- Exercise directions -
Write each line out a second time, exactly as shown below.
START Data section
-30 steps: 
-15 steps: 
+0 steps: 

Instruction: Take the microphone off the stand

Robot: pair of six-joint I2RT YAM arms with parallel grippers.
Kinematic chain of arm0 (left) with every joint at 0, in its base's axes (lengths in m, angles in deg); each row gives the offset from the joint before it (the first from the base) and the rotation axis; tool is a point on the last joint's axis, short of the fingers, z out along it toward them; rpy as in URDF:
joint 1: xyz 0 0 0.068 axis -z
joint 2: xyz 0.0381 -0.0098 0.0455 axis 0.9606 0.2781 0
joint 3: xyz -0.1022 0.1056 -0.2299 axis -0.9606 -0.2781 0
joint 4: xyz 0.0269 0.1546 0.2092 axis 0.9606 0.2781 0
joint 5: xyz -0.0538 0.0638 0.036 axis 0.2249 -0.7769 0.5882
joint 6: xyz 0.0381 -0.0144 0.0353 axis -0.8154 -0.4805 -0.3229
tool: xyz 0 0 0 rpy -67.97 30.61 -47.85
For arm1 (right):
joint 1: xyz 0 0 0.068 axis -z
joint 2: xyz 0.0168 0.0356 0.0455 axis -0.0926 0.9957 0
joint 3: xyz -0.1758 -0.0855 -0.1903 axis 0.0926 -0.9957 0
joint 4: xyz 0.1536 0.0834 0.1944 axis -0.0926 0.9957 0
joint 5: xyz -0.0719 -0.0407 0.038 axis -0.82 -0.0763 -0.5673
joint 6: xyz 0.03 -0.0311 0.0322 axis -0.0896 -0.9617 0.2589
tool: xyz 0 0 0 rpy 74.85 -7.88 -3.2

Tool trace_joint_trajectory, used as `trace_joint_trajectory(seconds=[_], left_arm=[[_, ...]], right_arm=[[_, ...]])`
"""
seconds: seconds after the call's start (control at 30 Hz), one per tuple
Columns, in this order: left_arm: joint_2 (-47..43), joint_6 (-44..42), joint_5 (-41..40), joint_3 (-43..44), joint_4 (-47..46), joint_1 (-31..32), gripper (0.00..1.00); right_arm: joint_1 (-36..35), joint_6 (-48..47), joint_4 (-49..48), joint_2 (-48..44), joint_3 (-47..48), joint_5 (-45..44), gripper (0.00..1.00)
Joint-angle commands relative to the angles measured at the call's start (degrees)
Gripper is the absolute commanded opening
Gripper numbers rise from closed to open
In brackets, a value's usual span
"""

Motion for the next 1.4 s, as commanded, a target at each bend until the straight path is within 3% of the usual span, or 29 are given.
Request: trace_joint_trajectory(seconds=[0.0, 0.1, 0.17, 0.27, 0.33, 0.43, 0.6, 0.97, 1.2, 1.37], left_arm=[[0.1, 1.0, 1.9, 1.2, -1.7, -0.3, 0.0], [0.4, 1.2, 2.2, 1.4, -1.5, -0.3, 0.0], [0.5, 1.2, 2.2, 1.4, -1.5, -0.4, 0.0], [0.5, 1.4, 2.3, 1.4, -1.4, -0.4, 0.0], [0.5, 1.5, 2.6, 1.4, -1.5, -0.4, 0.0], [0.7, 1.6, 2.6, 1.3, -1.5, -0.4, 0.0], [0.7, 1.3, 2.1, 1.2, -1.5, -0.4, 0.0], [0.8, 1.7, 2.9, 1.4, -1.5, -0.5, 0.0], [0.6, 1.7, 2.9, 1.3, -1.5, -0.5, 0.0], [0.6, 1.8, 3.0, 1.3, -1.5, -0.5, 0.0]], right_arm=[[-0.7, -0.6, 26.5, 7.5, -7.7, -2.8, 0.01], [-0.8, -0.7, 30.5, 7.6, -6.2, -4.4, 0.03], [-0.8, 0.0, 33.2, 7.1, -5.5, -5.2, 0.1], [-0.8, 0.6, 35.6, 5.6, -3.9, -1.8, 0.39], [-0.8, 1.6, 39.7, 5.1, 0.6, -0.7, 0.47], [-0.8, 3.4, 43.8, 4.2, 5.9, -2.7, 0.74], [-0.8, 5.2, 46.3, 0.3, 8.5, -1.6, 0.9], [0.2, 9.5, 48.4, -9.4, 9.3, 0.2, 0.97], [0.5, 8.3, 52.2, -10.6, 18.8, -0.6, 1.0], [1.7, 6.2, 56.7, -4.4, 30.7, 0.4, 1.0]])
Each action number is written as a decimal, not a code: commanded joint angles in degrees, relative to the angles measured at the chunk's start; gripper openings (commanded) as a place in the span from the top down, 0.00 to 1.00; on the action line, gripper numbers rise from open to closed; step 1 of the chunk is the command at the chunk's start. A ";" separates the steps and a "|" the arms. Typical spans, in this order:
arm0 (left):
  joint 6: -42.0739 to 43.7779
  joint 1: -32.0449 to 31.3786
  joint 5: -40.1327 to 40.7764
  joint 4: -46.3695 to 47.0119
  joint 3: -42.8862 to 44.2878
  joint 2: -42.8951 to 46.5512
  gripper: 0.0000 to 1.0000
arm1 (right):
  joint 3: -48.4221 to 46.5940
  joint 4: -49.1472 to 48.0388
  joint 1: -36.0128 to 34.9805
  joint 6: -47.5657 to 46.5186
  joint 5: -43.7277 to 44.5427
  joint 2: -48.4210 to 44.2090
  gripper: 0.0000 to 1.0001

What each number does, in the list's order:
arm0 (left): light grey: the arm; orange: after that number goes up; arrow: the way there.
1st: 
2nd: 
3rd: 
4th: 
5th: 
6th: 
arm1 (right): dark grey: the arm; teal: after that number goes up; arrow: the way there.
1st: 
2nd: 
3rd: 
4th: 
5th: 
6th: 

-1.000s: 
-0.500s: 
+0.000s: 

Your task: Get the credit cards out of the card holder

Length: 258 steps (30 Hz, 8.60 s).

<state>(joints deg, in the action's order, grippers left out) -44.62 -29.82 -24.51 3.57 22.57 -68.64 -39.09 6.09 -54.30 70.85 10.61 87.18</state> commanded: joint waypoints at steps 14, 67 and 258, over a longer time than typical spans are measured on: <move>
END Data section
- Written solution -
-30 steps: 
-15 steps: 
+0 steps: 

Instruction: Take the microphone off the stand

Robot: pair of six-joint I2RT YAM arms with parallel grippers.
Kinematic chain of arm0 (left) with every joint at 0, in its base's axes (lengths in m, angles in deg); each row gives the offset from the joint before it (the first from the base) and the rotation axis; tool is a point on the last joint's axis, short of the fingers, z out along it toward them; rpy as in URDF:
joint 1: xyz 0 0 0.068 axis -z
joint 2: xyz 0.0381 -0.0098 0.0455 axis 0.9606 0.2781 0
joint 3: xyz -0.1022 0.1056 -0.2299 axis -0.9606 -0.2781 0
joint 4: xyz 0.0269 0.1546 0.2092 axis 0.9606 0.2781 0
joint 5: xyz -0.0538 0.0638 0.036 axis 0.2249 -0.7769 0.5882
joint 6: xyz 0.0381 -0.0144 0.0353 axis -0.8154 -0.4805 -0.3229
tool: xyz 0 0 0 rpy -67.97 30.61 -47.85
For arm1 (right):
joint 1: xyz 0 0 0.068 axis -z
joint 2: xyz 0.0168 0.0356 0.0455 axis -0.0926 0.9957 0
joint 3: xyz -0.1758 -0.0855 -0.1903 axis 0.0926 -0.9957 0
joint 4: xyz 0.1536 0.0834 0.1944 axis -0.0926 0.9957 0
joint 5: xyz -0.0719 -0.0407 0.038 axis -0.82 -0.0763 -0.5673
joint 6: xyz 0.03 -0.0311 0.0322 axis -0.0896 -0.9617 0.2589
tool: xyz 0 0 0 rpy 74.85 -7.88 -3.2

Tool trace_joint_trajectory, used as `trace_joint_trajectory(seconds=[_], left_arm=[[_, ...]], right_arm=[[_, ...]])`
"""
seconds: seconds after the call's start (control at 30 Hz), one per tuple
Columns, in this order: left_arm: joint_2 (-47..43), joint_6 (-44..42), joint_5 (-41..40), joint_3 (-43..44), joint_4 (-47..46), joint_1 (-31..32), gripper (0.00..1.00); right_arm: joint_1 (-36..35), joint_6 (-48..47), joint_4 (-49..48), joint_2 (-48..44), joint_3 (-47..48), joint_5 (-45..44), gripper (0.00..1.00)
Joint-angle commands relative to the angles measured at the call's start (degrees)
Gripper is the absolute commanded opening
Gripper numbers rise from closed to open
In brackets, a value's usual span
"""

Motion for the next 1.4 s, as commanded, a target at each bend until the straight path is within 3% of the usual span, or 29 are given.
Request: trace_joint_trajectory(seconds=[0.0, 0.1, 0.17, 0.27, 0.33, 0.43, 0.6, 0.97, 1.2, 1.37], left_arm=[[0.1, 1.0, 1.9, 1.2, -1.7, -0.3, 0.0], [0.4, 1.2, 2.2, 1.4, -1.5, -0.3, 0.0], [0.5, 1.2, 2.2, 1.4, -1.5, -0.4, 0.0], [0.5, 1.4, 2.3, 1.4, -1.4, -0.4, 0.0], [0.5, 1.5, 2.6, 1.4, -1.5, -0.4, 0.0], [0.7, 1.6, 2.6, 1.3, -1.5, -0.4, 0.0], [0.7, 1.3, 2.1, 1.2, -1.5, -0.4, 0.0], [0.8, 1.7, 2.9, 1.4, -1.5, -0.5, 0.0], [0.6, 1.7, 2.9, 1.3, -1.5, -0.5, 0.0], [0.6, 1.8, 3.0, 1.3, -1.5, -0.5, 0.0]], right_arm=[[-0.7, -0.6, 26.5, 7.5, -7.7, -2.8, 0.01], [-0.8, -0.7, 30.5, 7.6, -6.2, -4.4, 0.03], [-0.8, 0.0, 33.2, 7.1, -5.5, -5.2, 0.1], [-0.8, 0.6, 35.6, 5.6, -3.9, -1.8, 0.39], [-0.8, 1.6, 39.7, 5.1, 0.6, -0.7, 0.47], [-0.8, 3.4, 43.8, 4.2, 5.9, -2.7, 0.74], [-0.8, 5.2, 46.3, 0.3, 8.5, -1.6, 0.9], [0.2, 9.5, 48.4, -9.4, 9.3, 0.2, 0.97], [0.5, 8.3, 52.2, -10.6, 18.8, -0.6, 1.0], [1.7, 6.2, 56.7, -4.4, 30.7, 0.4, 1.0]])
Each action number is written as a decimal, not a code: commanded joint angles in degrees, relative to the angles measured at the chunk's start; gripper openings (commanded) as a place in the span from the top down, 0.00 to 1.00; on the action line, gripper numbers rise from open to closed; step 1 of the chunk is the command at the chunk's start. A ";" separates the steps and a "|" the arms. Typical spans, in this order:
arm0 (left):
  joint 6: -42.0739 to 43.7779
  joint 1: -32.0449 to 31.3786
  joint 5: -40.1327 to 40.7764
  joint 4: -46.3695 to 47.0119
  joint 3: -42.8862 to 44.2878
  joint 2: -42.8951 to 46.5512
  gripper: 0.0000 to 1.0000
arm1 (right):
  joint 3: -48.4221 to 46.5940
  joint 4: -49.1472 to 48.0388
  joint 1: -36.0128 to 34.9805
  joint 6: -47.5657 to 46.5186
  joint 5: -43.7277 to 44.5427
  joint 2: -48.4210 to 44.2090
  gripper: 0.0000 to 1.0001

What each number does, in the list's order:
arm0 (left): light grey: the arm; orange: after that number goes up; arrow: the way there.
1st: 
2nd: 
3rd: 
4th: 
5th: 
6th: 
arm1 (right): dark grey: the arm; teal: after that number goes up; arrow: the way there.
1st: 
2nd: 
3rd: 
4th: 
5th: 
6th: 

-1.000s: 
-0.500s: 
+0.000s: 

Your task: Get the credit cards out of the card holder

Length: 258 steps (30 Hz, 8.60 s).

<state>(joints deg, in the action's order, grippers left out) -44.62 -29.82 -24.51 3.57 22.57 -68.64 -39.09 6.09 -54.30 70.85 10.61 87.18</state> commanded: joint waypoints at steps 14, 67 and 258, over a longer time than typical spans are measured on: <move>

No more output is expected for this exercise.